Any image that you have downloaded using the dataharvester package will need to be converted to a SpatRaster object in R using the rast() function. For example, to conver the SLGA image that we downloaded earlier, we can use:

clay <- rast("downloads/session2/SLGA_Clay_0-5cm.tif")

Then, to plot, we can use the plot() function:

plot(clay)

If the image contains multiple bands, you can still plot each band individually using the plot() function. For example, to plot the first band of the Landsat image that we downloaded earlier, we can use:

gee_path <- paste0(img$outpath, img$filenames)
gee_llara <- rast(gee_path)
plot(gee_llara, 1)

Plotting objects created by download_*() functions

If you use the download_*() functions and save the output to an object, then you can use the plot() function to plot the data immediately. The plots will be identical to what was produced in terra, since the package is used to create the S3 plot object.

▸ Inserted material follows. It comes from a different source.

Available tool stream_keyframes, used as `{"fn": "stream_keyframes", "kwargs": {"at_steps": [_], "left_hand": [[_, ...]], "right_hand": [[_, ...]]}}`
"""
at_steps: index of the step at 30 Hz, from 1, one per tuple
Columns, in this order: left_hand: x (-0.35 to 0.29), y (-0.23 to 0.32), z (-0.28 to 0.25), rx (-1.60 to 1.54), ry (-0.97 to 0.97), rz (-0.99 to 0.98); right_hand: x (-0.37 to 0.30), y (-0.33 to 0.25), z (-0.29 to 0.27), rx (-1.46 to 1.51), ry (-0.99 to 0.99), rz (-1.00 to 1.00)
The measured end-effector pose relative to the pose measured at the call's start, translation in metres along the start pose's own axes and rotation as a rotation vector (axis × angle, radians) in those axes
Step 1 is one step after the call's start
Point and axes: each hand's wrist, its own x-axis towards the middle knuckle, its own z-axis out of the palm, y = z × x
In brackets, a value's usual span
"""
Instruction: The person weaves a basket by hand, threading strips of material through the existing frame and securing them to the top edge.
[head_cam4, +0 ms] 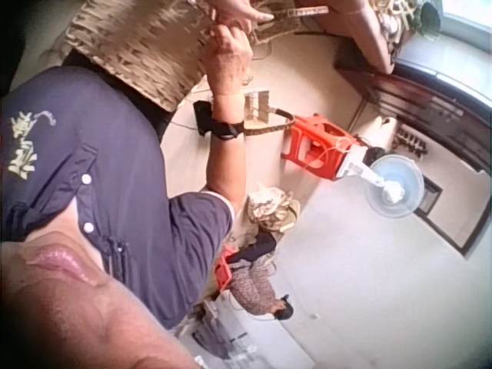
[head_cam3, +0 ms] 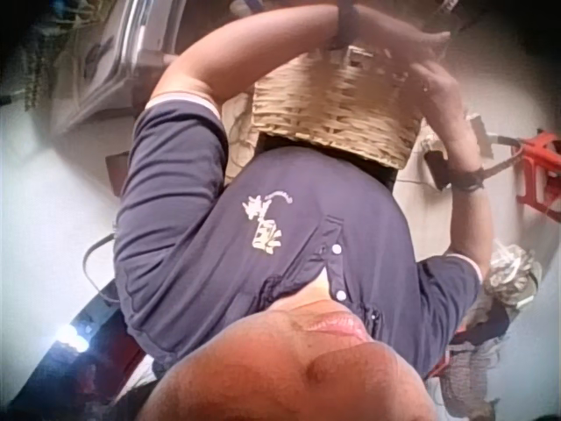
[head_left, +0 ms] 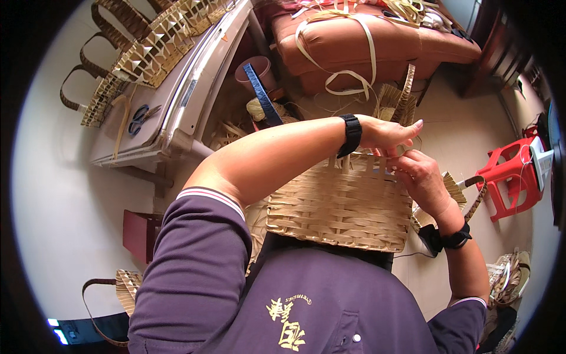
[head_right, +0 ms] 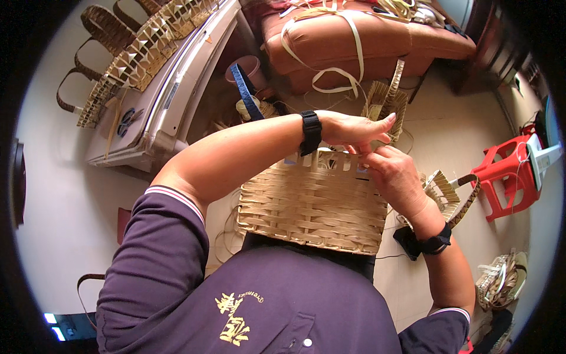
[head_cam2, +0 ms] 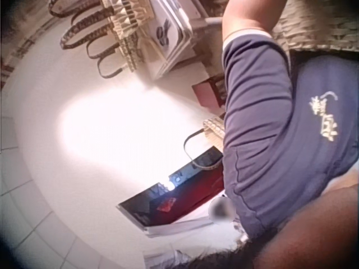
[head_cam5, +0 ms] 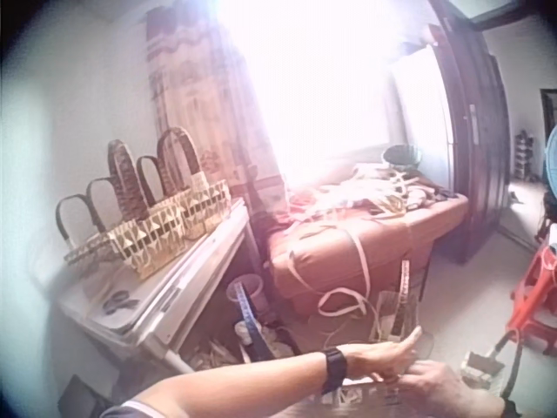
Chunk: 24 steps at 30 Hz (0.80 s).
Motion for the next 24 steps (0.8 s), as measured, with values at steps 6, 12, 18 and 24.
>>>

As an example, to plot the data downloaded using the download_dea() function, we can use:

dea <- download_dea(
  layer = c("landsat_barest_earth", "ga_ls_fc_pc_cyear_3"),
  bounding_box = llara_nsw,
  out_path = "downloads/session2/",
  years = 2021,
  resolution = 6
)
plot(dea)

The code above will plot all layers and their bands in the same plot.

If the file has already been downloaded and you want to plot it, then you can use the above code using terra, or use the plot_rasters() function:

plot_rasters("downloads/session2/landsat_barest_earth.tif")

Note that plot_rasters() does not currently have the option to view each band individually.

Exercise: More plots

On your own

For objects that are created using the download_*() functions, additional arguments can be used to refine the plots. For example, if you want to plot each layer separately, then you can use the plot() function with the choose argument:

plot(x, choose = 1)

In a data layer, mutltiple bands can also be plotted separately. To do so, you can use the plot() function with the index argument:

plot(x, choose = 1, index = 1)
# or
# plot(x, 1, 1)

Task

Using the same code as above to download data from DEA:

dea <- download_dea(
  layer = c("landsat_barest_earth", "ga_ls_fc_pc_cyear_3"),
  bounding_box = llara_nsw,
  out_path = "downloads/session2/",
  years = 2021,
  resolution = 6
)
  1. plot the data using the plot() function
  2. plot only the second layer "ga_ls_fc_pc_cyear_3"
  3. plot only the pv_pc_50 band from the second layer
# 1
plot(dea)

# 2
plot(dea, 2)

# 3
plot(dea, 2, 2)

Wrapping up

This is the end of Session 2. In this session we looked at using manual methods to download data from various API sources and the GEE Catalog. We also briefly looked at how to preview the data. In the next session, we will look at more Google Earth Engine processing and how to extract samples from the downloaded images.